EXERCISE BRIEF :: Copy each line of the following material exactly.

RAW DATA ::

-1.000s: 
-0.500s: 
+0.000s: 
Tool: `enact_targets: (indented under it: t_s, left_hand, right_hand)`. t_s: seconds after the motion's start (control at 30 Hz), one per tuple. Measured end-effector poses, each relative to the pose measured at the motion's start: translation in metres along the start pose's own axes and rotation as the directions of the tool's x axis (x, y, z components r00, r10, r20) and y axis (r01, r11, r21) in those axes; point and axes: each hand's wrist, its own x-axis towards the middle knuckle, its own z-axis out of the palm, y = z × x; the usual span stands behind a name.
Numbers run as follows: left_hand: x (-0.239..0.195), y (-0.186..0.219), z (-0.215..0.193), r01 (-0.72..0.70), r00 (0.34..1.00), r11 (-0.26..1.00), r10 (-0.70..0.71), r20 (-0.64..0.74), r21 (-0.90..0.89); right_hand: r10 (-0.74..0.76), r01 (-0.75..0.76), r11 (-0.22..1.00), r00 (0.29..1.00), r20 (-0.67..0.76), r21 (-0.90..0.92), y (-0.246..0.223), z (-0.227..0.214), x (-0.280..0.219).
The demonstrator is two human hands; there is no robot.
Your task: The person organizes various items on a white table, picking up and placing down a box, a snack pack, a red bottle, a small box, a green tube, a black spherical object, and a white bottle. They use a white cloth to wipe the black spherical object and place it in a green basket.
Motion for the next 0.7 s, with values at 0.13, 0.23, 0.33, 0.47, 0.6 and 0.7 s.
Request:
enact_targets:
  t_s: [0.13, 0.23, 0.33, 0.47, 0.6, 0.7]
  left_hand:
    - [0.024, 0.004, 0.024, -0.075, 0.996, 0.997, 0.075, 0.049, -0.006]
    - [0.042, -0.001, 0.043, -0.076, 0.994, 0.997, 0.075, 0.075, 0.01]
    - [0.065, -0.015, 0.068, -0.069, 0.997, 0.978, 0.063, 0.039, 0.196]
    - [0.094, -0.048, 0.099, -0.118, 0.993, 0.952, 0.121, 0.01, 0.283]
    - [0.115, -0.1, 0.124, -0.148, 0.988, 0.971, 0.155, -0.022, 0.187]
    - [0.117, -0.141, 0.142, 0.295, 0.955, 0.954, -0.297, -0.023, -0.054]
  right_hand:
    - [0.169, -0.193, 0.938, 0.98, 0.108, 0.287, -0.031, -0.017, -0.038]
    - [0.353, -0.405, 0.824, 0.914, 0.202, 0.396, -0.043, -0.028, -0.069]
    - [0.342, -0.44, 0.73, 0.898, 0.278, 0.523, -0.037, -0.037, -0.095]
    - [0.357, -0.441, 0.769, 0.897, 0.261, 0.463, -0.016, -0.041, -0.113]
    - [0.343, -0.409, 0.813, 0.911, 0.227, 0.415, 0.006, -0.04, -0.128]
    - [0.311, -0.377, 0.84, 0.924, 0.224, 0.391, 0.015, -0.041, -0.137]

TASK OUTPUT ::
-1.000s: 
-0.500s: 
+0.000s: 
Tool: `enact_targets: (indented under it: t_s, left_hand, right_hand)`. t_s: seconds after the motion's start (control at 30 Hz), one per tuple. Measured end-effector poses, each relative to the pose measured at the motion's start: translation in metres along the start pose's own axes and rotation as the directions of the tool's x axis (x, y, z components r00, r10, r20) and y axis (r01, r11, r21) in those axes; point and axes: each hand's wrist, its own x-axis towards the middle knuckle, its own z-axis out of the palm, y = z × x; the usual span stands behind a name.
Numbers run as follows: left_hand: x (-0.239..0.195), y (-0.186..0.219), z (-0.215..0.193), r01 (-0.72..0.70), r00 (0.34..1.00), r11 (-0.26..1.00), r10 (-0.70..0.71), r20 (-0.64..0.74), r21 (-0.90..0.89); right_hand: r10 (-0.74..0.76), r01 (-0.75..0.76), r11 (-0.22..1.00), r00 (0.29..1.00), r20 (-0.67..0.76), r21 (-0.90..0.92), y (-0.246..0.223), z (-0.227..0.214), x (-0.280..0.219).
The demonstrator is two human hands; there is no robot.
Your task: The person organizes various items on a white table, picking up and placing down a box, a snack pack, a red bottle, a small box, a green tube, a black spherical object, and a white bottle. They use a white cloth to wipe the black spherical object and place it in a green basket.
Motion for the next 0.7 s, with values at 0.13, 0.23, 0.33, 0.47, 0.6 and 0.7 s.
Request:
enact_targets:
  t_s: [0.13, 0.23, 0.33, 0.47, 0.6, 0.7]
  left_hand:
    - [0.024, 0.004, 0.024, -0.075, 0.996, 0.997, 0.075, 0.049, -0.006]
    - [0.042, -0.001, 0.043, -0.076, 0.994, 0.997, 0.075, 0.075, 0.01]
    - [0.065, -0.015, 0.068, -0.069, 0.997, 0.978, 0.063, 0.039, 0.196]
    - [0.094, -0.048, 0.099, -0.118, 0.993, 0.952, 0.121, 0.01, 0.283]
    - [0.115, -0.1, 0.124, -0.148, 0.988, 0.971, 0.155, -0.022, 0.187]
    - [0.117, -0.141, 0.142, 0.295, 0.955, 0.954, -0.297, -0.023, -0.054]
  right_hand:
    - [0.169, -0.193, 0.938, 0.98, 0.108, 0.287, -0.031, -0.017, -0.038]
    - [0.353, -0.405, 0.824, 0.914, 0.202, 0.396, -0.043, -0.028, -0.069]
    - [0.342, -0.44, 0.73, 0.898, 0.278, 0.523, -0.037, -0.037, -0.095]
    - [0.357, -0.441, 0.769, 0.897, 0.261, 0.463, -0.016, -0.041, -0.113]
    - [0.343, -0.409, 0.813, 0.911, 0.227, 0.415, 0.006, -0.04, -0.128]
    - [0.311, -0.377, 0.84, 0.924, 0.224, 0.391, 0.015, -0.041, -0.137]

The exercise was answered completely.